The following editorial appeared in the Pittsburgh Post-Gazette on Monday:
According to Microsoft research, the average American has 25 accounts requiring passwords and accesses about eight of them every day. But for those two dozen or so accounts, most people use just six or seven passwords, increasing their vulnerability to hackers.
Enter the U.S. government, which proposes to improve cybersecurity and end the nation’s “password fatigue” by making the password extinct. The mantra of the Obama administration’s cybersecurity coordinator, Michael Daniel, is “kill the password dead,” but don’t write its obituary yet. Alternatives on the table carry their own risks. Another roadblock to freedom from passwords is the government itself, which wants technology it alone can hack.

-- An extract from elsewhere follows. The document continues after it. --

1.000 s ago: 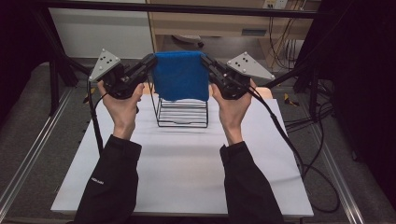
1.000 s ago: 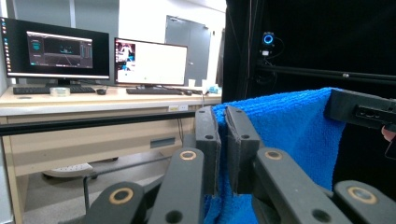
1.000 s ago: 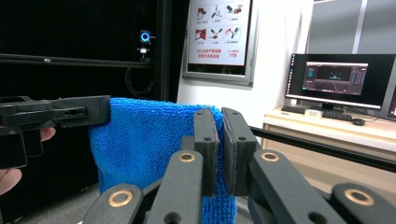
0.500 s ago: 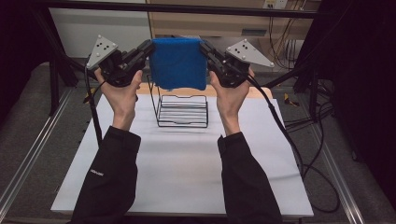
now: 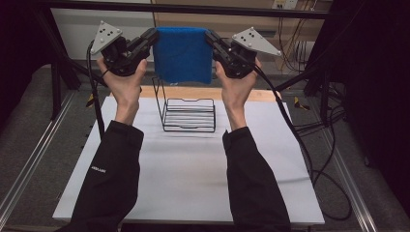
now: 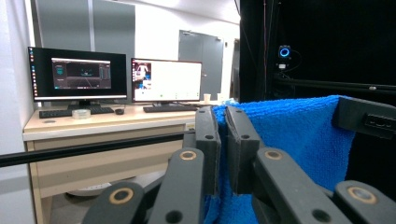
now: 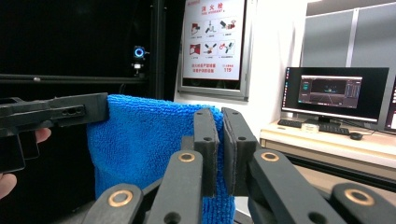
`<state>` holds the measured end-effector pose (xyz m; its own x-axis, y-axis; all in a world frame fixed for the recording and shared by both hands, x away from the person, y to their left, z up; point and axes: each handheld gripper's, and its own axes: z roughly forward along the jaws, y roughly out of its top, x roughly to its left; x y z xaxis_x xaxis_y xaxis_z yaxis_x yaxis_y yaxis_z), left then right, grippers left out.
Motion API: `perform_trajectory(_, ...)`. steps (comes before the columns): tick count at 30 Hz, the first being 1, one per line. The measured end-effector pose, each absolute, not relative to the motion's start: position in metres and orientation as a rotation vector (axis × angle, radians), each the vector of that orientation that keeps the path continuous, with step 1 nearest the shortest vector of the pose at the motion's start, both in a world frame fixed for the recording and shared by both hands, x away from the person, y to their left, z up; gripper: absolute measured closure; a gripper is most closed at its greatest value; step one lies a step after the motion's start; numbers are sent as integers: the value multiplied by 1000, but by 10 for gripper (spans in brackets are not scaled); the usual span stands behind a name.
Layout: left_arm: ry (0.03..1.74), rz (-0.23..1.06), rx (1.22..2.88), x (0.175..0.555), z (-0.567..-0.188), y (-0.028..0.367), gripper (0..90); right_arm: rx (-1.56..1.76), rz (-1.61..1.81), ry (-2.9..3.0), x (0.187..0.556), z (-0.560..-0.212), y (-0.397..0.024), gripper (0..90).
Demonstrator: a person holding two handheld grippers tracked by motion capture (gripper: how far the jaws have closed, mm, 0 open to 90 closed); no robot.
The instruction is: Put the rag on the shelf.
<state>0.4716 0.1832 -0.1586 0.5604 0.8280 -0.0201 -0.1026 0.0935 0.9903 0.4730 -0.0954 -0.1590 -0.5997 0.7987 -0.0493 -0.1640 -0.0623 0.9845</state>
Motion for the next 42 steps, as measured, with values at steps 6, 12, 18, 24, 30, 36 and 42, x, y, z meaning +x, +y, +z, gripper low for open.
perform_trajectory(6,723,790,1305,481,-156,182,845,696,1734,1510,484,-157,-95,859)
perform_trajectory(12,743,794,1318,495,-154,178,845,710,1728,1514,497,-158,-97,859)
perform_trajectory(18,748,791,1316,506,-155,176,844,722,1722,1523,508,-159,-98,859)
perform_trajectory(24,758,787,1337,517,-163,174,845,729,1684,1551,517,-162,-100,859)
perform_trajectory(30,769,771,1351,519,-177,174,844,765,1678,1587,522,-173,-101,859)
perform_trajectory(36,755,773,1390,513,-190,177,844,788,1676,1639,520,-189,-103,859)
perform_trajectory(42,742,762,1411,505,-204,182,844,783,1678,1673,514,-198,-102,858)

Passwords could be gone tomorrow, replaced with thumbprints, facial recognition, eye scans and other sophisticated (and expensive) authentications. Mr. Daniel recently spoke of an identifying selfie: The user would snap a picture with his cell phone, unlocking his account. Many people, however, remain distrustful of biometric scans, and the theft of a thumbprint would be worse than that of a password.
Then there’s the government’s role. Mr. Daniel said its initiative – the ponderous National Strategy for Trusted Identities in Cyberspace – was, in part, an effort to “jump start the private sector into providing different kinds of authentication.” But both the Justice Department and the FBI have been hostile to truly secure technological advances, such as the hack-proof phones Google and Apple introduced last year. “We don’t want to have something that puts it utterly beyond the reach of law enforcement in the appropriate circumstances,” Mr. Daniel said.
This leaves hapless consumers left with passwords until America works out its privacy issues. It’s good the private sector stands ready to help there, too. A number of new products, such as IPassword and PasswordBox, promise to store and apply passwords for the forgetful or the generally irate. They’re a solution for now. Until, of course, those companies are hacked.